-- EXTRACTED MATERIAL follows --

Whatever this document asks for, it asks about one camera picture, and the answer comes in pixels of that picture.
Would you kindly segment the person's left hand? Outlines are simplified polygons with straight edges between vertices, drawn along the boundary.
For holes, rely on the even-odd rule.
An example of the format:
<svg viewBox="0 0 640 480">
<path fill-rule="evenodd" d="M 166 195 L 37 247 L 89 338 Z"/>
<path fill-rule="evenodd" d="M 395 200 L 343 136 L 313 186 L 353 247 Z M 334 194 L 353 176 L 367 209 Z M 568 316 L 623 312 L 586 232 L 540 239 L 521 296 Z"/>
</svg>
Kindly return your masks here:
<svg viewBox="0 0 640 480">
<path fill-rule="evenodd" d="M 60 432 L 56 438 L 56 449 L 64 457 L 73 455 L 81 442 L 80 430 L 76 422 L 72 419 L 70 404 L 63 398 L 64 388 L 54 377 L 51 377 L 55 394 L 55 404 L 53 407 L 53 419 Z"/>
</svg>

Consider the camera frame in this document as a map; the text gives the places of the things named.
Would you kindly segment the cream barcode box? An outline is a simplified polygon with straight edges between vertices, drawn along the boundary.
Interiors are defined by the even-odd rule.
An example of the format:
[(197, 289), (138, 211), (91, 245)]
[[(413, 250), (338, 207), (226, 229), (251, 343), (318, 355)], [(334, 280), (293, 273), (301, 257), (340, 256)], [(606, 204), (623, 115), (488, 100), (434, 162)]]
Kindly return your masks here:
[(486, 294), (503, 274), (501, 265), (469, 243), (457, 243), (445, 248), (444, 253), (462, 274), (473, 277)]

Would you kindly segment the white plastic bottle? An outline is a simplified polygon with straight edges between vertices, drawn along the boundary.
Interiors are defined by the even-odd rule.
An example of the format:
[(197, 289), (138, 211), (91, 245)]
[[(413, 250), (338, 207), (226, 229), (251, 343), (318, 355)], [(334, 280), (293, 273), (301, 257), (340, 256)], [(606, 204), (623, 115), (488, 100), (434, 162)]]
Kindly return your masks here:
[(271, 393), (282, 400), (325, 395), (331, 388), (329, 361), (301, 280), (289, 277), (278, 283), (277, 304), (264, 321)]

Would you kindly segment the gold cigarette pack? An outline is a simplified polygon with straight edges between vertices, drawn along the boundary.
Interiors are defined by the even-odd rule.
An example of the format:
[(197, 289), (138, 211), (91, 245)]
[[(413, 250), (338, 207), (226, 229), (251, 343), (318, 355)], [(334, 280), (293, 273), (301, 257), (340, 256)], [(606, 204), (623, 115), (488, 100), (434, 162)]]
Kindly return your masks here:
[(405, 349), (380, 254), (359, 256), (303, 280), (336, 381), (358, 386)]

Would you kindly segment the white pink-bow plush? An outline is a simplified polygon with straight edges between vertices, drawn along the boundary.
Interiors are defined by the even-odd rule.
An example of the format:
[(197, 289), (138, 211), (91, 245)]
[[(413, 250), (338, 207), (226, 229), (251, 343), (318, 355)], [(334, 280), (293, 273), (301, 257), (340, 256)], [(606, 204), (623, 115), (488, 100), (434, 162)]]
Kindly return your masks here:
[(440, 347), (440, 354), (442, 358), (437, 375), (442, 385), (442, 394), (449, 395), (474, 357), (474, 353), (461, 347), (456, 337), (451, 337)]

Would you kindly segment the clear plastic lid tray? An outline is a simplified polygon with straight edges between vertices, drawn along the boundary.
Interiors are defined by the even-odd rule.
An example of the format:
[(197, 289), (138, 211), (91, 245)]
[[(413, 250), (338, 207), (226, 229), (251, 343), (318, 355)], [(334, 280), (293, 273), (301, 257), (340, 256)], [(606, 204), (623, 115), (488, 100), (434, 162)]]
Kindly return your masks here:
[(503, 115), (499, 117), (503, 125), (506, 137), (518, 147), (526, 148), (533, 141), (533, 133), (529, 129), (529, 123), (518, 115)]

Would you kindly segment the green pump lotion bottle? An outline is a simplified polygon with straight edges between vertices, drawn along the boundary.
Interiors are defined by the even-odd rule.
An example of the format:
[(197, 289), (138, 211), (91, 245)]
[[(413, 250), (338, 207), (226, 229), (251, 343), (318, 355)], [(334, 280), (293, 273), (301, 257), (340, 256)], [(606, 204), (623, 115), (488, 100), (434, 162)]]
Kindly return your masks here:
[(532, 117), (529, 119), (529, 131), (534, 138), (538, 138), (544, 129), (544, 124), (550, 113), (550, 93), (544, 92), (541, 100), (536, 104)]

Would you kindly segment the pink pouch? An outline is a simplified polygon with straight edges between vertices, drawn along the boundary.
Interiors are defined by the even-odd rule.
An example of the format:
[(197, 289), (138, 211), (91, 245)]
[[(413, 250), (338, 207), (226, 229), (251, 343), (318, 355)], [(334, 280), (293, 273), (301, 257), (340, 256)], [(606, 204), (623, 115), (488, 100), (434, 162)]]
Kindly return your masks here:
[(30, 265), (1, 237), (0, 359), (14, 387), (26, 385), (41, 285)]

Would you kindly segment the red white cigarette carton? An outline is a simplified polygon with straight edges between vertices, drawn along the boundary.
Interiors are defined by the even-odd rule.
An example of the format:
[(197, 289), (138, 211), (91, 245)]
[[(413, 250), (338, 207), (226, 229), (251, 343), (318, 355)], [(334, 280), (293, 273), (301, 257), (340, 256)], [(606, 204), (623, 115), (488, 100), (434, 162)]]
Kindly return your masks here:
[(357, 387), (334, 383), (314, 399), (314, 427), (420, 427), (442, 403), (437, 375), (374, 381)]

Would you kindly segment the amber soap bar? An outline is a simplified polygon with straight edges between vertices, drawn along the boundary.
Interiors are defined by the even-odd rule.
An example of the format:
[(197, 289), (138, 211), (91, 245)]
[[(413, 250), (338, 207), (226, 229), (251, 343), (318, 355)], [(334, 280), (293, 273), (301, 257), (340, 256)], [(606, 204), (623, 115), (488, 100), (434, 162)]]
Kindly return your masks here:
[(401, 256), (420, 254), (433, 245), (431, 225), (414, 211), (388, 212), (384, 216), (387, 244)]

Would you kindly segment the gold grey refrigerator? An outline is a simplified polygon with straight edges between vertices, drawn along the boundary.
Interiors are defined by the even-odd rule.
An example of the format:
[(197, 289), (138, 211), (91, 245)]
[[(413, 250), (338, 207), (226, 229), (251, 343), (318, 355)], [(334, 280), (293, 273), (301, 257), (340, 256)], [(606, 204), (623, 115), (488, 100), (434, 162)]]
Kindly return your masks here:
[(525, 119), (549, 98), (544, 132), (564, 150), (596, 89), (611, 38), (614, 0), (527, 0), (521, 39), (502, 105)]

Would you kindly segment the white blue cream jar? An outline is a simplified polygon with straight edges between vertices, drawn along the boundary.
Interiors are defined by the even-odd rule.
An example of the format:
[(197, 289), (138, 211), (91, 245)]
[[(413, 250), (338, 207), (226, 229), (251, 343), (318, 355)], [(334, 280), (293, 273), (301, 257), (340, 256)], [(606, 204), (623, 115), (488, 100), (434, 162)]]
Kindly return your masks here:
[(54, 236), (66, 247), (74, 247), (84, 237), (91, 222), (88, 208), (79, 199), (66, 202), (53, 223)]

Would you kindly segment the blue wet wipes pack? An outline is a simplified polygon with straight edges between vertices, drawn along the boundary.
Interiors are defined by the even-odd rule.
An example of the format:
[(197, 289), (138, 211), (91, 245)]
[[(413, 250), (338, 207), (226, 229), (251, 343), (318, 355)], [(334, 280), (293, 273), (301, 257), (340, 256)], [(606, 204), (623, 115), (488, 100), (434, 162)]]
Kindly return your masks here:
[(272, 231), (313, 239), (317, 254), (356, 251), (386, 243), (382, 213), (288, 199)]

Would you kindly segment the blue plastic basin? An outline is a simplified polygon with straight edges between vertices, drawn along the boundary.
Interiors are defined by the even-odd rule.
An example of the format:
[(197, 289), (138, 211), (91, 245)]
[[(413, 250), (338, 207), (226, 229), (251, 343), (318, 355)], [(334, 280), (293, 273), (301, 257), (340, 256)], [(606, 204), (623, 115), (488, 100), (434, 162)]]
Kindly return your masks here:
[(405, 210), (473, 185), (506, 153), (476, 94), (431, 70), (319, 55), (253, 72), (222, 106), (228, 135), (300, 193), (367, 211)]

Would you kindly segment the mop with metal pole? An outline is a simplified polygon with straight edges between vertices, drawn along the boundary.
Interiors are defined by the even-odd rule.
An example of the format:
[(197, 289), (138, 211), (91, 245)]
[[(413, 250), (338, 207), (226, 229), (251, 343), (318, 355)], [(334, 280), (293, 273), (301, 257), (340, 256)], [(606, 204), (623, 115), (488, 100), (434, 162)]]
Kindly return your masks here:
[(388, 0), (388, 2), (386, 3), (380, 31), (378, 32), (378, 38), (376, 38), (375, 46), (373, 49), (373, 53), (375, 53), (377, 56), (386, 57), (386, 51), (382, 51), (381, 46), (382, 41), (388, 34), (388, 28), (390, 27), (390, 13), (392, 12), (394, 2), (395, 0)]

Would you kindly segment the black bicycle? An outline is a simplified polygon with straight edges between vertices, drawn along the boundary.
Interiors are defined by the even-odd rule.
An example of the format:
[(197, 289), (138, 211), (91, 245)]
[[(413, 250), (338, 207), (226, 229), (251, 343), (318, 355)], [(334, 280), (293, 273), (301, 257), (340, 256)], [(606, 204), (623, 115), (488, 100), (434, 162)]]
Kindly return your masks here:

-- EXTRACTED MATERIAL concluded --

**ACTIVITY**
The lines of the data, from the first through the one containing "166 195 L 37", are to be transcribed exactly.

**ANSWER FOR THE TASK**
Whatever this document asks for, it asks about one camera picture, and the answer comes in pixels of that picture.
Would you kindly segment the person's left hand? Outlines are simplified polygons with straight edges between vertices, drawn along the boundary.
For holes, rely on the even-odd rule.
An example of the format:
<svg viewBox="0 0 640 480">
<path fill-rule="evenodd" d="M 166 195 L 37 247 L 89 338 Z"/>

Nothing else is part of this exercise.